Write out exactly the lines below that run from the one containing "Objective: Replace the" through the one containing "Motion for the", both included, with no other lines.

(DATA begins)

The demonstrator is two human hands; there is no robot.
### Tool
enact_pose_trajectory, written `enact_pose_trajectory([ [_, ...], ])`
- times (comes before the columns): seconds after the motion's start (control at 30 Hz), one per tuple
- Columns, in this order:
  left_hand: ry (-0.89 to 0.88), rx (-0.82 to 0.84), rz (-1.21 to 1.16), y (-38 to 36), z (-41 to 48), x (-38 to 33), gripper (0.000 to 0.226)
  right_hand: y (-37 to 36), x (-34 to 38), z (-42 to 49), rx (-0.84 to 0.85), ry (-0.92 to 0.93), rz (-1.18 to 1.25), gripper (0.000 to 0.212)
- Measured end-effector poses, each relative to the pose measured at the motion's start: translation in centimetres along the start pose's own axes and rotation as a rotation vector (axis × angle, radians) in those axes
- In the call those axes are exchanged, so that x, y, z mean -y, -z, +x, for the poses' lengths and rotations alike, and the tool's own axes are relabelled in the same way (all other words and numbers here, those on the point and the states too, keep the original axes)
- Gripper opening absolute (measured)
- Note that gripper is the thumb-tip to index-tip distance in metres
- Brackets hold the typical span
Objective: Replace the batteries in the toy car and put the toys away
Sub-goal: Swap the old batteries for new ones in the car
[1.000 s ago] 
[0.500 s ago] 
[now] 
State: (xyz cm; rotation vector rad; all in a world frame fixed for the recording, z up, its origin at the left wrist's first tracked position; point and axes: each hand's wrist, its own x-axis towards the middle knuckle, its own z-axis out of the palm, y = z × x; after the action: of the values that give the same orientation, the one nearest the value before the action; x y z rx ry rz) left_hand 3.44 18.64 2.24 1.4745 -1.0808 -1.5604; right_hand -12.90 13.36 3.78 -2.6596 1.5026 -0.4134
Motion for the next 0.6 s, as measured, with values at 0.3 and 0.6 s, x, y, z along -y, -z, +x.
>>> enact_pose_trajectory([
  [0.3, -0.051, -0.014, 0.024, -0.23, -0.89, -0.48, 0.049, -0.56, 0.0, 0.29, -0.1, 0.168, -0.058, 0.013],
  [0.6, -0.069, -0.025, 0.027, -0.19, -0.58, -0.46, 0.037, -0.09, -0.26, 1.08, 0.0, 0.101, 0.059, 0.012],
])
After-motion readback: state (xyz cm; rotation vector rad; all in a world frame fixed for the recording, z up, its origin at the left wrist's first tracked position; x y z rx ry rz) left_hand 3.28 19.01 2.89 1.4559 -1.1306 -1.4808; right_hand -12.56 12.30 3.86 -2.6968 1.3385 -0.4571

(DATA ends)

-- EXERCISE SOLUTION --
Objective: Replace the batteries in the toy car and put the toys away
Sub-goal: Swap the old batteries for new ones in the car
[1.000 s ago] 
[0.500 s ago] 
[now] 
State: (xyz cm; rotation vector rad; all in a world frame fixed for the recording, z up, its origin at the left wrist's first tracked position; point and axes: each hand's wrist, its own x-axis towards the middle knuckle, its own z-axis out of the palm, y = z × x; after the action: of the values that give the same orientation, the one nearest the value before the action; x y z rx ry rz) left_hand 3.44 18.64 2.24 1.4745 -1.0808 -1.5604; right_hand -12.90 13.36 3.78 -2.6596 1.5026 -0.4134
Motion for the next 0.6 s, as measured, with values at 0.3 and 0.6 s, x, y, z along -y, -z, +x.

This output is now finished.